Wahl’s interest in CT scanning as a new frontier was soon augmented by additional 3D imaging technologies. Mallinckrodt, already known as a national leader in radiologic research and practice, earned a permanent place in the history of radiology when the first positron emission tomography (PET) machine was developed at Washington University School of Medicine by Michel Ter-Pogossian, a physicist and professor of radiology; Michael Phelps, a nuclear chemist and junior faculty member; and Jerome Cox, founder of the medical school’s Biomedical Computer Laboratory.
Now one of the field’s primary imaging modalities, PET produces images of metabolic functions. Using radioactive tracers, radiologists can see how organs and tissues are functioning. PET scans can measure blood flow, oxygen use, blood sugar metabolism and much more.

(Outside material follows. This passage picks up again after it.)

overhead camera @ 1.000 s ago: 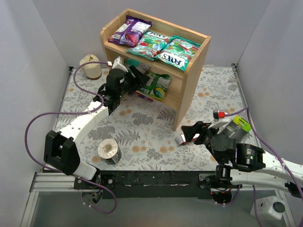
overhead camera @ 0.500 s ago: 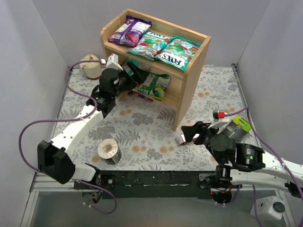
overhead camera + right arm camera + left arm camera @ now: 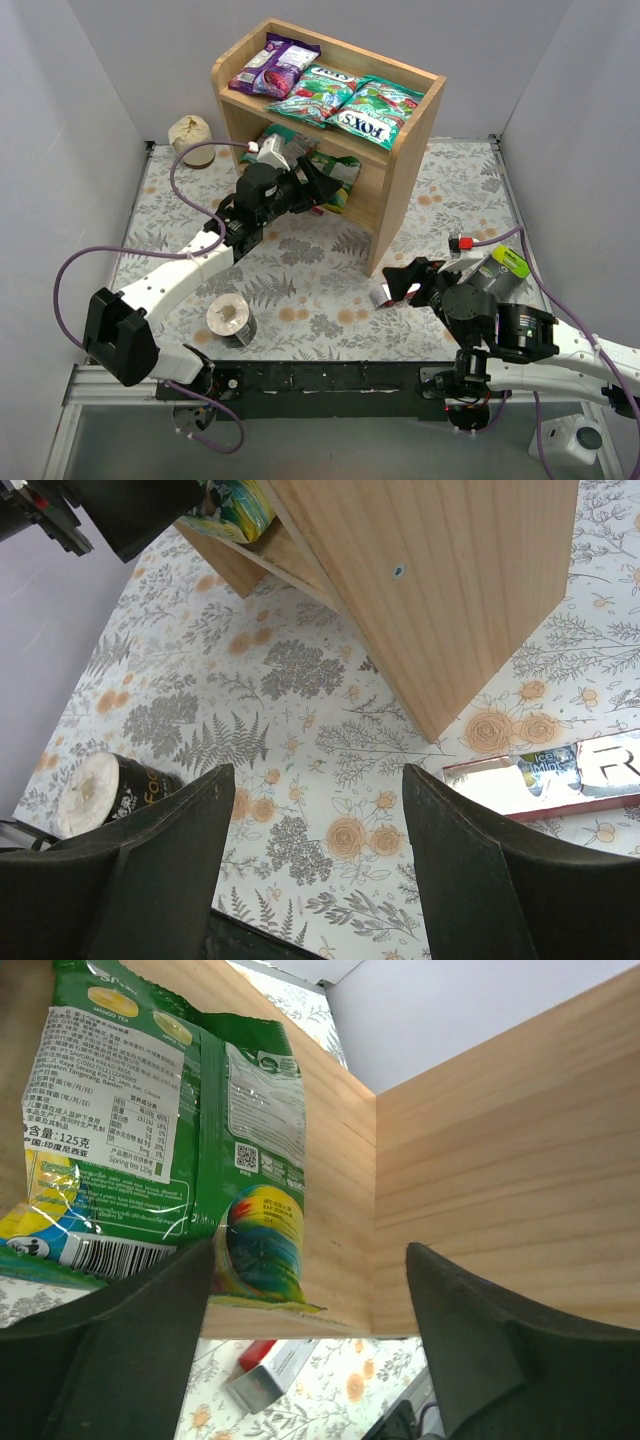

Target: Place and organize the candy bags onto the shelf

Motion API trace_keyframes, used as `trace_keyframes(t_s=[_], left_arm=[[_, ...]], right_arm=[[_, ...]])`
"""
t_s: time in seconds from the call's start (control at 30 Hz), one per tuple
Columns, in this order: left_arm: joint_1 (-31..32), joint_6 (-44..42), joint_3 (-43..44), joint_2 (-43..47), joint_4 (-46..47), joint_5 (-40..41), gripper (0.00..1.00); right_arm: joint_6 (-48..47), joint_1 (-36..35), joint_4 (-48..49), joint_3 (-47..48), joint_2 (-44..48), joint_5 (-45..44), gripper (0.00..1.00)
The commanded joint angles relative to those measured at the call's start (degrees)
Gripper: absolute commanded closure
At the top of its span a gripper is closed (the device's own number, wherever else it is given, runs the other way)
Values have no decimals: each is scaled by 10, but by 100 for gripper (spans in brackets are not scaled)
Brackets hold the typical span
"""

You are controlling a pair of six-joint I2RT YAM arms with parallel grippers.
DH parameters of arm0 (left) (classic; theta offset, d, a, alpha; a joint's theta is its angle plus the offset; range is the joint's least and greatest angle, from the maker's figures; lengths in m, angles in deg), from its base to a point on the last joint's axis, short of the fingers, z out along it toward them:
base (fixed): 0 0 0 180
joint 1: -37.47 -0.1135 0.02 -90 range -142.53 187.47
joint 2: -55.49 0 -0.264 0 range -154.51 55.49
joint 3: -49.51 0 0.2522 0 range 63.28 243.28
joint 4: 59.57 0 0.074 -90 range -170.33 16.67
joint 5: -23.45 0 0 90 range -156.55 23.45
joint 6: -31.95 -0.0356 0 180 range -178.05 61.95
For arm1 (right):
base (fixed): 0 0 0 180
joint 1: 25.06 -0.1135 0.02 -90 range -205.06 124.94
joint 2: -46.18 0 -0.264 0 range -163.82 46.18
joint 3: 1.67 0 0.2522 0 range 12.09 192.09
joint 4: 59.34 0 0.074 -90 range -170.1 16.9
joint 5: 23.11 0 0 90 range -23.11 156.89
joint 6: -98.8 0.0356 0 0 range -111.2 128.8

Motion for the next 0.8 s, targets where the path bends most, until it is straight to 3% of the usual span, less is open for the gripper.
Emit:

A team of Mallinckrodt scientists, physicians and clinicians developed the first positron emission tomography (PET) machine; photo circa 1980. . Photo courtesy of Washington University School of Medicine Bernard Becker Medical Library
The initial trio of PET developers at Mallinckrodt formed the nexus of what became a team of almost 20 researchers and clinicians. Phelps and other scientists authored the first scholarly articles on PET in 1975. Phelps later moved to UCLA, where he was involved in creating the first commercial PET systems.
“The development of PET tracers has been an area of strength and active research at Mallinckrodt for many years,” Wahl says, adding that one such example is radioactive agents developed at the institute and recently approved for breast cancer imaging by the Food and Drug Administration (FDA).
Dmitry Beyder was a kid when Wahl was first learning how to use and interpret CT, PET and other imaging technologies. But as a young nuclear medicine technologist—educated in how to administer radioactive contrast agents and then operate the sophisticated imaging equipment—he knew Mallinckrodt as the “birthplace of the PET scan” and jumped at the chance to supervise its nuclear medicine and PET departments six years ago.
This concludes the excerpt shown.